#### ACTIVITY
Every line of the data should be written out exactly, with the pictures left out.

#### DATA EXCERPT
════════════════
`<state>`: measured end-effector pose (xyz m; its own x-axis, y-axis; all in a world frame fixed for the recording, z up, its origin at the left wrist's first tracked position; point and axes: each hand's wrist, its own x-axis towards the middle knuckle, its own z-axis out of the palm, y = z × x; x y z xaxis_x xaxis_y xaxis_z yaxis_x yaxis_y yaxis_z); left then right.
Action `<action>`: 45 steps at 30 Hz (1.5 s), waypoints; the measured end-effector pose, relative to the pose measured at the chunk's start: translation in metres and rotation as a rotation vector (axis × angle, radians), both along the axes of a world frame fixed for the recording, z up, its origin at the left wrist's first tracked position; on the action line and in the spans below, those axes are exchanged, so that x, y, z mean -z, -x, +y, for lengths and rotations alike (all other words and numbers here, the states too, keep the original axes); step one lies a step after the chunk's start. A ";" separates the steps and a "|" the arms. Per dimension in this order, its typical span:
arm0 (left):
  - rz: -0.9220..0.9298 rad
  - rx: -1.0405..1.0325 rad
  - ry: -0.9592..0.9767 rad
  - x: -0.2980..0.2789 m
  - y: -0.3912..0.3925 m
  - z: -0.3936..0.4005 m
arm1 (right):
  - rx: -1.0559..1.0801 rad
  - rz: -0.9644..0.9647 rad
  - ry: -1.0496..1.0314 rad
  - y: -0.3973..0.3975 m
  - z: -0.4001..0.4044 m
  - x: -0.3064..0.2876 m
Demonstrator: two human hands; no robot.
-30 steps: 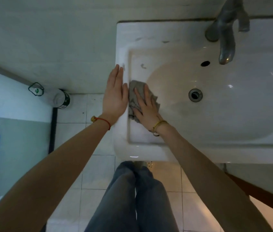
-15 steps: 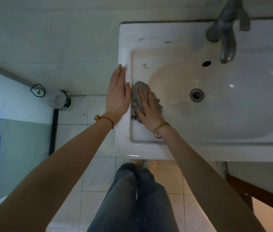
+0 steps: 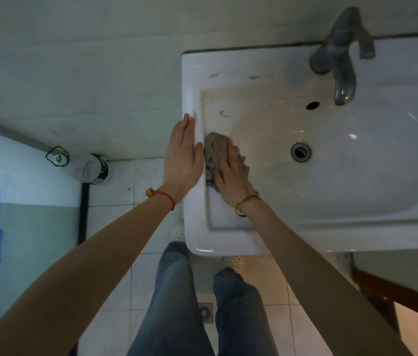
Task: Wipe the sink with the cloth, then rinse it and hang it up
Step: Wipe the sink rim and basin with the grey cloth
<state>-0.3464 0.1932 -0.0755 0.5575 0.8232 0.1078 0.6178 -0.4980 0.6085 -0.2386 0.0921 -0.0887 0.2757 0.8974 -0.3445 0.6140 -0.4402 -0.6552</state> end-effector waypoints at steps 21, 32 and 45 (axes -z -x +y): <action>0.061 0.801 -0.267 -0.005 -0.048 0.220 | 0.743 -0.003 -0.314 0.019 0.046 -0.050; -0.046 0.796 -0.263 0.018 -0.055 0.238 | 0.355 -0.523 -0.289 -0.080 0.169 -0.011; -0.076 0.800 -0.219 0.024 -0.056 0.238 | 0.206 -0.593 -0.370 -0.068 0.162 -0.008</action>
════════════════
#### WORKED SOLUTION
`<state>`: measured end-effector pose (xyz m; its own x-axis, y-axis; all in a world frame fixed for the recording, z up, its origin at the left wrist's first tracked position; point and axes: each hand's wrist, its own x-axis towards the middle knuckle, its own z-axis out of the palm, y = z × x; x y z xaxis_x xaxis_y xaxis_z yaxis_x yaxis_y yaxis_z); left then right.
Action `<action>`: 45 steps at 30 Hz (1.5 s), waypoints; the measured end-effector pose, relative to the pose measured at the chunk's start: translation in metres and rotation as a rotation vector (axis × angle, radians), both along the axes of a world frame fixed for the recording, z up, its origin at the left wrist's first tracked position; on the action line and in the spans below, those axes are exchanged, so that x, y, z mean -z, -x, +y, for lengths and rotations alike (all other words and numbers here, the states too, keep the original axes); step one lies a step after the chunk's start. A ";" separates the steps and a "|" the arms. Per dimension in this order, its typical span:
arm0 (left):
  - rz: -0.9220..0.9298 rad
  - rx: -1.0405..1.0325 rad
  - ry: -0.9592..0.9767 rad
  - x: -0.2980..0.2789 m
  - y: -0.3912..0.3925 m
  - z: -0.3936..0.4005 m
arm1 (right):
  - rx: -1.0559..1.0801 rad
  - rz: -0.9644..0.9647 rad
  - ry: -1.0496..1.0314 rad
  - y: -0.3973..0.3975 m
  - z: -0.4001..0.4044 m
  - x: -0.3064..0.2876 m
Demonstrator: two human hands; no robot.
-30 steps: 
-15 steps: 
+0 steps: 
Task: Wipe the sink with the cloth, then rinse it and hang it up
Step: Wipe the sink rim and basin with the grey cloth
<state>-0.3464 0.1932 -0.0755 0.5575 0.8232 0.1078 0.6178 -0.4980 0.6085 -0.2386 0.0921 -0.0887 0.2757 0.8974 -0.3445 0.6140 -0.4402 -0.6552</state> end-effector waypoints at steps 21, 32 and 45 (axes -z -x +y): <action>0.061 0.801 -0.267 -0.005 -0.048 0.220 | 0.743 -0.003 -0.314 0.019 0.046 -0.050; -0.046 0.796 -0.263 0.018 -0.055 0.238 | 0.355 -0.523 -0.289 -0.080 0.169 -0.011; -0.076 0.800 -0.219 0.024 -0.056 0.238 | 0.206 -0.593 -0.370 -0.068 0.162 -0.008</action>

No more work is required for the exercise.